Wednesday, 18 July 2012

Moth-trapping in Brede High Wood

An Article by Heather Martin

It wasn't raining, it wasn't too windy and it wasn't too cold so David, Keith, Mike, Jim, Stuart, Martyn, Dave, Mike, Tracy, Rodney and I met up in the car park at Brede High Wood on Friday (13th July) evening to spend a few hours moth-trapping. Despite the recent very wet weather the main track was firm and we were able to drive our equipment down into the wood to set up our traps in a range of habitats - the result of extensive work that has been carried out in the woods over the last few years. We hoped that by doing this we would attract a wide variety of moth species.

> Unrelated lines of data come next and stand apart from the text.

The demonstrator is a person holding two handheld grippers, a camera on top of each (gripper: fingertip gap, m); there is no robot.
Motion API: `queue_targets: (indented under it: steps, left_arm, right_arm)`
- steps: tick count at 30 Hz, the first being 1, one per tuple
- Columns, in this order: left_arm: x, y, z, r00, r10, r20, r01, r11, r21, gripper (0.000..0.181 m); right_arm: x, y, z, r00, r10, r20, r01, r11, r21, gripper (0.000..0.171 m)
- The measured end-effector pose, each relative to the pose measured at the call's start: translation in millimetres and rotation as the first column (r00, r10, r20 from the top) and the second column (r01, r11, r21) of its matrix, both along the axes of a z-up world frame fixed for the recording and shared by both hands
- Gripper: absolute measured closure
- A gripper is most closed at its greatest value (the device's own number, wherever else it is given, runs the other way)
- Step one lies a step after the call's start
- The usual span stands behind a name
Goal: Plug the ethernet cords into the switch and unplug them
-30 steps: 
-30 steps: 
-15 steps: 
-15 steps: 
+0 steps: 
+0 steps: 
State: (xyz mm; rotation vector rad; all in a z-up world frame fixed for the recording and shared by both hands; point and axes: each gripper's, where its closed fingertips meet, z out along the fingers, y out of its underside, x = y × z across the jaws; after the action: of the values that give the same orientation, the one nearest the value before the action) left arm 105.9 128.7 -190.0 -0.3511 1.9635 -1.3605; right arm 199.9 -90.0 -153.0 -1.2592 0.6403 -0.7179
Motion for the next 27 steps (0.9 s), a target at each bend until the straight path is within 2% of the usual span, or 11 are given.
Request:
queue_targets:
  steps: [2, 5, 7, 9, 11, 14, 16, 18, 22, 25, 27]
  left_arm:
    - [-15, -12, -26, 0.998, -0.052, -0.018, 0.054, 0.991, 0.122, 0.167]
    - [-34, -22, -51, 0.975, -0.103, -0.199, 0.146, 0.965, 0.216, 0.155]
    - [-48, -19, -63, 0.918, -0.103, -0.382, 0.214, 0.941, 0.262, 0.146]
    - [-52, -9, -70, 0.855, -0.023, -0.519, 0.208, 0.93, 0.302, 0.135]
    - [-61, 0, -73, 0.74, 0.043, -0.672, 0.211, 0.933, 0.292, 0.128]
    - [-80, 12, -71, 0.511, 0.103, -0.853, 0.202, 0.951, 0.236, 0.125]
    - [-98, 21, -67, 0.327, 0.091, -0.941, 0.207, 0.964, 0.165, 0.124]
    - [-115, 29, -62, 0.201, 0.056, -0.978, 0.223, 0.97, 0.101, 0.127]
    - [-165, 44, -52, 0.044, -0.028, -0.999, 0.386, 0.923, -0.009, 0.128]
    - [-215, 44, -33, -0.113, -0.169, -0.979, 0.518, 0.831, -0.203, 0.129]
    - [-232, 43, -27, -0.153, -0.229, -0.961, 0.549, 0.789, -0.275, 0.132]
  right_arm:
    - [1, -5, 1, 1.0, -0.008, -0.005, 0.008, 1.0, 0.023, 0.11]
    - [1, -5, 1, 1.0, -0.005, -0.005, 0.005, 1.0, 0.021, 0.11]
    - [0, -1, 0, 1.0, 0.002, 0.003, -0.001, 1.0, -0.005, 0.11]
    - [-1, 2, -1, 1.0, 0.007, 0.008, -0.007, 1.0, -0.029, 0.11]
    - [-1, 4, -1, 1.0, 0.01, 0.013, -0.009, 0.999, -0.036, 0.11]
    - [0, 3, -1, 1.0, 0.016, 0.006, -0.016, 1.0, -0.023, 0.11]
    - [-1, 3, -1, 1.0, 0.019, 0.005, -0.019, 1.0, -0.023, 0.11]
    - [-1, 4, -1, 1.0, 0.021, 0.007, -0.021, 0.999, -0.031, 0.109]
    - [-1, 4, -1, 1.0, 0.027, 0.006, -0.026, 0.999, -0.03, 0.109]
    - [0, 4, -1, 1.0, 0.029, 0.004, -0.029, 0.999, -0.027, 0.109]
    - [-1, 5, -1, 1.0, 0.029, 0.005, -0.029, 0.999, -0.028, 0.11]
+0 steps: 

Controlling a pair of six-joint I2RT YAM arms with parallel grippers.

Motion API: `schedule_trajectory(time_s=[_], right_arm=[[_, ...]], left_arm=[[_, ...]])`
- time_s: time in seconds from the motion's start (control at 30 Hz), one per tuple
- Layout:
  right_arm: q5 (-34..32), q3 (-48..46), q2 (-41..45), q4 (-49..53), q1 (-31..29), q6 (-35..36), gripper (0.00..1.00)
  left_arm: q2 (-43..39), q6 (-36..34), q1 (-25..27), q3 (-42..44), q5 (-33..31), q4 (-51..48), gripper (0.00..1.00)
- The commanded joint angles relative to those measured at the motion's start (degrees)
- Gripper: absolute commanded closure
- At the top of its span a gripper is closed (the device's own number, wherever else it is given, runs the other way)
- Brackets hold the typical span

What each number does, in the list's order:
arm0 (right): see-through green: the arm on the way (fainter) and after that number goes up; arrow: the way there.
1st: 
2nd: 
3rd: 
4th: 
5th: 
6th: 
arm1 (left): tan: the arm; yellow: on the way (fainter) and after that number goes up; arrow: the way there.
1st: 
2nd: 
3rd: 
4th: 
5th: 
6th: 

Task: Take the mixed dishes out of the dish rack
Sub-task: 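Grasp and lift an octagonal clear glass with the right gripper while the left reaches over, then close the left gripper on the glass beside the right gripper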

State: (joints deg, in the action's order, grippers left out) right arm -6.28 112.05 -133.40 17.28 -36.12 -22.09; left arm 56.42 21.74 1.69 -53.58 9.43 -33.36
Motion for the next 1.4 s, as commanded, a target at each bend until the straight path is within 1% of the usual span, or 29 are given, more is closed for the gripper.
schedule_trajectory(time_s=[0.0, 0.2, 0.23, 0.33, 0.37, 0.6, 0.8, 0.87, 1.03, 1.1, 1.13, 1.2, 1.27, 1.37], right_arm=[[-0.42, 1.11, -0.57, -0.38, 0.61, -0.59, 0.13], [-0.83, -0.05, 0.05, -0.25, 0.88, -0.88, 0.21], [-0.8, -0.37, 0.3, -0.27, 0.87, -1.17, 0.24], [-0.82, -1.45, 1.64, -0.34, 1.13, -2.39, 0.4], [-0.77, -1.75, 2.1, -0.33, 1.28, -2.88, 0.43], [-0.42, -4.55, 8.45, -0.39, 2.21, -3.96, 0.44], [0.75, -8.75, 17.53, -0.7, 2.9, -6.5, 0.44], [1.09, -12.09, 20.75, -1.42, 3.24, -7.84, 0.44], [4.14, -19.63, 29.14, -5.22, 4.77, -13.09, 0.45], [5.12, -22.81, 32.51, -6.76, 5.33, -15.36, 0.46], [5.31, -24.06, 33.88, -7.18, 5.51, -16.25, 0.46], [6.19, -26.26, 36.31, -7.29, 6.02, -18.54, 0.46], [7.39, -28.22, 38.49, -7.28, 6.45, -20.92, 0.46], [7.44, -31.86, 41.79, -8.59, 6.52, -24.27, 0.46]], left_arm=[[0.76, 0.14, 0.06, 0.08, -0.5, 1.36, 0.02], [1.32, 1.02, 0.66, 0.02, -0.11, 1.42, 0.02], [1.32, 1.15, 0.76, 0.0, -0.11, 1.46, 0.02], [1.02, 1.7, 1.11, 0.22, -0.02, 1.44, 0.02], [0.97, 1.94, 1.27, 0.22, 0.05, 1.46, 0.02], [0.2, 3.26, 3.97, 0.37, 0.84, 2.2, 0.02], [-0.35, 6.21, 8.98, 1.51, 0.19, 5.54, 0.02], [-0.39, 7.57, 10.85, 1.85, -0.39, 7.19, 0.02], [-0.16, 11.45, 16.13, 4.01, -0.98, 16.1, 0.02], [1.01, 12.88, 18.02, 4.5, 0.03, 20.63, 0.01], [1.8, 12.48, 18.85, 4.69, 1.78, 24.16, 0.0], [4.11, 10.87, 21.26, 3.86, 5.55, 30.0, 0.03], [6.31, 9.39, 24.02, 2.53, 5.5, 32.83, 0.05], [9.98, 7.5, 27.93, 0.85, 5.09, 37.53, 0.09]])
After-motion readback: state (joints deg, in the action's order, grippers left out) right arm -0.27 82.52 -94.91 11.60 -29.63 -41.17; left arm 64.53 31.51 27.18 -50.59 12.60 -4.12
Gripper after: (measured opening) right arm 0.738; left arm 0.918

As darkness fell they slowly began to flutter in - all shapes and sizes, from a large Pine Hawkmoth (Hyloicus pinastri) to the rather distinctively marked micro, Lozotaeniodes formosana. The latter, which is found amongst pine trees, was first recorded in Surrey in 1945 and has since been expanding its range across Southern Britain.
(Pine Hawk-moth)

(Lozotaeniodes formosana)

The Lobster Moth (Stauropus fagi) is so called because in both shape and colour it's larva looks rather like a lobster. It is mainly found in areas of mature woodland and has a habit of resting with the hindwings slightly protruding. This specimen is a male on account of its feathery brown antennae.

 UK Moths: Lobster moth larvae

The sight of a Spectacle Moth (Abrostola tripartita) never fails to make me smile as I look head on at the 'spectacles' on the front of its thorax topped off with a furry 'turret'. The caterpillars feed on Common Nettles (Urtica dioica).

This Purple Clay (Diarsia brunnea) moth (photo Mike Pepler) has a beautiful subtle mix of colours on its wings with contrasting pale straw kidney-marks.

We all walked round together and inspected the contents of each trap, hoping that as the night wore on more and possibly rarer species might make an appearance.

The last trap on our round belonged to Keith and as we gazed at a pair of Ghost Moths (Hapialus humuli humuli) settled on the ground sheet, someone uttered the dreaded words, "Did I just feel rain falling on me?".

Unfortunately, yes! The initial drizzle rapidly developed into something far more unpleasant forcing us to make the decision to pack up our equipment. It was so disappointing but in the couple of dry hours we had, we recorded a total of 72 different moth species.